On sait que trois grandes routes traversaient, à l’époque romaine, la chaîne des Pyrénées : la première à son extrémité orientale, au col de Pertus, en face du cap de Creux, ad Pyrenæum ; ce fut celle qu’Hannibal prit pour passer d’Espagne en Gaule et qui ne devait être alors qu’un assez médiocre chemin frayé à l’usage des montagnards et de leurs chariots ; la seconde, à peu près centrale, allant de Saragosse à Oloron par le col Sainte-Christine, un peu au Sud-Est du pic du Midi, in summo Pyrenæo ; — la troisième, à l’extrémité occidentale de la chaîne, réunissant Pampelune à Dax, Aquæ Tarbellicæ, traversait le col depuis célèbre de Roncevaux, que l’on appelait aussi summum Pyrenæum et dévalait sur Saint-Jean-Pied-de-Port, imum Pyrenæum[1].

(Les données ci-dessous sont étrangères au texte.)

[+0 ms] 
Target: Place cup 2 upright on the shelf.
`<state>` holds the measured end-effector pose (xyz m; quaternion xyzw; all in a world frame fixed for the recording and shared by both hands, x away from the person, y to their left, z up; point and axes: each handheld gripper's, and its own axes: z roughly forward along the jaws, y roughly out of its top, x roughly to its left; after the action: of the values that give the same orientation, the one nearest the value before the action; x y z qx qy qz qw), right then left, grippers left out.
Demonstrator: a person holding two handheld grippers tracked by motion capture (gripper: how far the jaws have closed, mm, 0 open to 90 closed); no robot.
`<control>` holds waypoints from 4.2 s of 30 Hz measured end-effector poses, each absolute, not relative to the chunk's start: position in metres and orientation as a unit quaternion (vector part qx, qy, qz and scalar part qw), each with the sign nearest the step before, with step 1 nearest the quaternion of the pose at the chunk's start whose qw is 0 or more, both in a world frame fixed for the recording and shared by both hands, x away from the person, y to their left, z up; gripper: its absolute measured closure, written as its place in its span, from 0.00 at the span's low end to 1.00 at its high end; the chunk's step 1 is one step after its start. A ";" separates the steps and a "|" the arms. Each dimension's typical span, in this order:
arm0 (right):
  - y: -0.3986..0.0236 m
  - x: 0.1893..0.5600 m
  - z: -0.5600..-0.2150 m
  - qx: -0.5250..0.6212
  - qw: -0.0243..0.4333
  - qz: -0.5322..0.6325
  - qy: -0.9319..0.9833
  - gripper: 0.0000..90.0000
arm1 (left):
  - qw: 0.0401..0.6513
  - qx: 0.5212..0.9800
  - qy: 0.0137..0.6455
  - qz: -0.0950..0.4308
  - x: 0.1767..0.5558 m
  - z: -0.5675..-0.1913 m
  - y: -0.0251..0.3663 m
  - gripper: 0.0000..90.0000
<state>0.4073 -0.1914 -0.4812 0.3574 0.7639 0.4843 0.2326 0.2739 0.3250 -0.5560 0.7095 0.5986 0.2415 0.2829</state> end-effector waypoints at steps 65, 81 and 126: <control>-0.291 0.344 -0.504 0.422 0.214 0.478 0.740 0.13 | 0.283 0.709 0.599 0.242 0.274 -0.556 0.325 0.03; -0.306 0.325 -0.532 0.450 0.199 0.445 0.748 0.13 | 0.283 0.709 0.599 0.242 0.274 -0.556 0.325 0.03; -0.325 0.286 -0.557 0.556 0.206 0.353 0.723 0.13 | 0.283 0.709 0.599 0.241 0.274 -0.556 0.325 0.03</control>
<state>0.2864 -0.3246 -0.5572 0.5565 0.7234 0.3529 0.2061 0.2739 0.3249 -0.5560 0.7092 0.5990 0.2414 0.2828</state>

Mais un chemin à peu près littoral existait très certainement aussi en vue de la mer, desservant les principaux abris de la côte, et son tracé ne devait pas différer beaucoup de celui qui a été choisi, vingt siècles après, pour le chemin de fer de Saint-Sébastien à Bayonne. Ce chemin, qui a été longtemps un des plus fréquentés par les pèlerins se rendant à Saint-Jacques de Compostelle, longeait très vraisemblablement la rade de Saint-Jean-de-Luz, qui constitue un port de refuge naturel sinon parfait, du moins très précieux, sur une côte fort inhospitalière, où la violence de la mer est souvent redoutable ; et, bien que les itinéraires officiels et les géographes classiques ne fassent mention ni de la route, ni de la rade qu’elle contournait et qui ne présentait, à vrai dire, qu’une sécurité très relative, il est fort probable que la baie de Saint-Jean-de-Luz a dû recevoir bien des fois les barques des pêcheurs primitifs qui ont fréquenté ces parages aux temps les plus anciens ; bien souvent aussi les navires phéniciens, dont les voyages répétés de Tyr à Carthage, de Carthage à Gadès, de Gadès aux îles Cassitérides, avaient lieu toujours suivant le même itinéraire, sans trop s’écarter de la terre et en relâchant à peu près tous les soirs dans les havres naturels échelonnés sur leur route.

Historiquement, Saint-Jean-de-Luz ne date guère que du moyen âge. On le trouve mentionné sous le nom de Joaris sur un portulan du XVIe siècle ; ce nom, sans doute d’origine euskarienne, comme la plupart de ceux de la côte, ne nous apprend pas

  1. Cf. G. Parthey et M. Pinder, Itinerarium Antonini Augusti et Hierosolymitanum, Berlin, 1848.